• **Exercise directions**:
Please retype all the data below exactly, line for line.

• **Data block**:
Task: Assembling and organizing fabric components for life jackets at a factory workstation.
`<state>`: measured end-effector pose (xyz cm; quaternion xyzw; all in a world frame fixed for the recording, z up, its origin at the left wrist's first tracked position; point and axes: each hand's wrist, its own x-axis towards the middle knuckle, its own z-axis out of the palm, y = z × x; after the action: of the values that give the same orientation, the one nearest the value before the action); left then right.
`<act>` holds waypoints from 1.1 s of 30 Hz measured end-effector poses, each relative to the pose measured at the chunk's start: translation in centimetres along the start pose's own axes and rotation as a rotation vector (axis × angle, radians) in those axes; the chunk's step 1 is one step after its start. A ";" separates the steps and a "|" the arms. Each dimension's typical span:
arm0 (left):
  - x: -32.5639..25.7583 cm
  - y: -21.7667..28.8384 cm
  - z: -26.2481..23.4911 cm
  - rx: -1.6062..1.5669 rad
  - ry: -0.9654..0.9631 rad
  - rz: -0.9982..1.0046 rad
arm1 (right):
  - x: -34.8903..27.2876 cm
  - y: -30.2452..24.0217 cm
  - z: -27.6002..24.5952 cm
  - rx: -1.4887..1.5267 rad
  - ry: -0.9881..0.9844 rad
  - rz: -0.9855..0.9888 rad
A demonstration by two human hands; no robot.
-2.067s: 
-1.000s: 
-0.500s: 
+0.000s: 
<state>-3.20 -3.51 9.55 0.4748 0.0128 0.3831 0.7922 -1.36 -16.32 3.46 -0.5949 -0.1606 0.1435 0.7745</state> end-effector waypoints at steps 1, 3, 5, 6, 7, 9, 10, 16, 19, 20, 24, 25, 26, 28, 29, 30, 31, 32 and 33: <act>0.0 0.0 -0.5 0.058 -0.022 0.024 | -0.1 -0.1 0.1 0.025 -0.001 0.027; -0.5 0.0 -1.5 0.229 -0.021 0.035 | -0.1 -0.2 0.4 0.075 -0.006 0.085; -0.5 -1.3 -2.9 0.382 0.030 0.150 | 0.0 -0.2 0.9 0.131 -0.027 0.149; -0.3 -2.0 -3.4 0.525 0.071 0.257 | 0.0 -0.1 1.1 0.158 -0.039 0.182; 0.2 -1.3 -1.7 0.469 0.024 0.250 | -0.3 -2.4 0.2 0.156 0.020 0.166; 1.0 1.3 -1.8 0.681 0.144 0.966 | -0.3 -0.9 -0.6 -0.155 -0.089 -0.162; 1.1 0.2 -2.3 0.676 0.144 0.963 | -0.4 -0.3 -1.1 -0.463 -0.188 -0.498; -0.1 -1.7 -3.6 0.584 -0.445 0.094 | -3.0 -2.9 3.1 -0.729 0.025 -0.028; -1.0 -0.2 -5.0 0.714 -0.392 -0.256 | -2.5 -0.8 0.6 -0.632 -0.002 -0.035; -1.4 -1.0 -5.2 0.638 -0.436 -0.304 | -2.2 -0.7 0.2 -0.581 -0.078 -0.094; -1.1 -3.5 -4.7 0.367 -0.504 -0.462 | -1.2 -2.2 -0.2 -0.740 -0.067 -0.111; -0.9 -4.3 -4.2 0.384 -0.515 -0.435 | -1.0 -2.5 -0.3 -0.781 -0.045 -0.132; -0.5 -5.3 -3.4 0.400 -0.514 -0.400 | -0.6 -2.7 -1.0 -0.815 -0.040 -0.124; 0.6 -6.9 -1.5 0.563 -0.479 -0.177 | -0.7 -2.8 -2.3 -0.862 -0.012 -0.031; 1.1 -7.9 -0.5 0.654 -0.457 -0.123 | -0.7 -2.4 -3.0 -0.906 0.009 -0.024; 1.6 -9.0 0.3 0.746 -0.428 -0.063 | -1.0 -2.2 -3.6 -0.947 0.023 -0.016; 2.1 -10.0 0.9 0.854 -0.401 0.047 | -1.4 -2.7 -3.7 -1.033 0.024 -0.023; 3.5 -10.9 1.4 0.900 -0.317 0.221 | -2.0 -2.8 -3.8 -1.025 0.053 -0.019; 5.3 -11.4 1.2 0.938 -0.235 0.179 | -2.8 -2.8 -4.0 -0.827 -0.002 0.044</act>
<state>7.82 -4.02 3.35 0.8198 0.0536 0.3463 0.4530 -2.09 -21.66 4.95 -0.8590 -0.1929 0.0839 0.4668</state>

• **Written solution**:
Task: Assembling and organizing fabric components for life jackets at a factory workstation.
`<state>`: measured end-effector pose (xyz cm; quaternion xyzw; all in a world frame fixed for the recording, z up, its origin at the left wrist's first tracked position; point and axes: each hand's wrist, its own x-axis towards the middle knuckle, its own z-axis out of the palm, y = z × x; after the action: of the values that give the same orientation, the one nearest the value before the action); left then right.
`<act>` holds waypoints from 1.1 s of 30 Hz measured end-effector poses, each relative to the pose measured at the chunk's start: translation in centimetres along the start pose's own axes and rotation as a rotation vector (axis × angle, radians) in those axes; the chunk's step 1 is one step after its start. A ";" separates the steps and a "|" the arms. Each dimension's typical span:
arm0 (left):
  - x: -32.5639..25.7583 cm
  - y: -21.7667..28.8384 cm
  - z: -26.2481..23.4911 cm
  - rx: -1.6062..1.5669 rad
  - ry: -0.9654..0.9631 rad
  - rz: -0.9982..1.0046 rad
arm1 (right):
  - x: -34.8903..27.2876 cm
  - y: -30.2452..24.0217 cm
  - z: -27.6002..24.5952 cm
  - rx: -1.4887..1.5267 rad
  - ry: -0.9881..0.9844 rad
  - rz: -0.9855..0.9888 rad
A demonstration by two human hands; no robot.
-2.067s: 
-1.000s: 
-0.500s: 
+0.000s: 
<state>-3.20 -3.51 9.55 0.4748 0.0128 0.3831 0.7922 -1.36 -16.32 3.46 -0.5949 -0.1606 0.1435 0.7745</state> end-effector waypoints at steps 1, 3, 5, 6, 7, 9, 10, 16, 19, 20, 24, 25, 26, 28, 29, 30, 31, 32 and 33: <act>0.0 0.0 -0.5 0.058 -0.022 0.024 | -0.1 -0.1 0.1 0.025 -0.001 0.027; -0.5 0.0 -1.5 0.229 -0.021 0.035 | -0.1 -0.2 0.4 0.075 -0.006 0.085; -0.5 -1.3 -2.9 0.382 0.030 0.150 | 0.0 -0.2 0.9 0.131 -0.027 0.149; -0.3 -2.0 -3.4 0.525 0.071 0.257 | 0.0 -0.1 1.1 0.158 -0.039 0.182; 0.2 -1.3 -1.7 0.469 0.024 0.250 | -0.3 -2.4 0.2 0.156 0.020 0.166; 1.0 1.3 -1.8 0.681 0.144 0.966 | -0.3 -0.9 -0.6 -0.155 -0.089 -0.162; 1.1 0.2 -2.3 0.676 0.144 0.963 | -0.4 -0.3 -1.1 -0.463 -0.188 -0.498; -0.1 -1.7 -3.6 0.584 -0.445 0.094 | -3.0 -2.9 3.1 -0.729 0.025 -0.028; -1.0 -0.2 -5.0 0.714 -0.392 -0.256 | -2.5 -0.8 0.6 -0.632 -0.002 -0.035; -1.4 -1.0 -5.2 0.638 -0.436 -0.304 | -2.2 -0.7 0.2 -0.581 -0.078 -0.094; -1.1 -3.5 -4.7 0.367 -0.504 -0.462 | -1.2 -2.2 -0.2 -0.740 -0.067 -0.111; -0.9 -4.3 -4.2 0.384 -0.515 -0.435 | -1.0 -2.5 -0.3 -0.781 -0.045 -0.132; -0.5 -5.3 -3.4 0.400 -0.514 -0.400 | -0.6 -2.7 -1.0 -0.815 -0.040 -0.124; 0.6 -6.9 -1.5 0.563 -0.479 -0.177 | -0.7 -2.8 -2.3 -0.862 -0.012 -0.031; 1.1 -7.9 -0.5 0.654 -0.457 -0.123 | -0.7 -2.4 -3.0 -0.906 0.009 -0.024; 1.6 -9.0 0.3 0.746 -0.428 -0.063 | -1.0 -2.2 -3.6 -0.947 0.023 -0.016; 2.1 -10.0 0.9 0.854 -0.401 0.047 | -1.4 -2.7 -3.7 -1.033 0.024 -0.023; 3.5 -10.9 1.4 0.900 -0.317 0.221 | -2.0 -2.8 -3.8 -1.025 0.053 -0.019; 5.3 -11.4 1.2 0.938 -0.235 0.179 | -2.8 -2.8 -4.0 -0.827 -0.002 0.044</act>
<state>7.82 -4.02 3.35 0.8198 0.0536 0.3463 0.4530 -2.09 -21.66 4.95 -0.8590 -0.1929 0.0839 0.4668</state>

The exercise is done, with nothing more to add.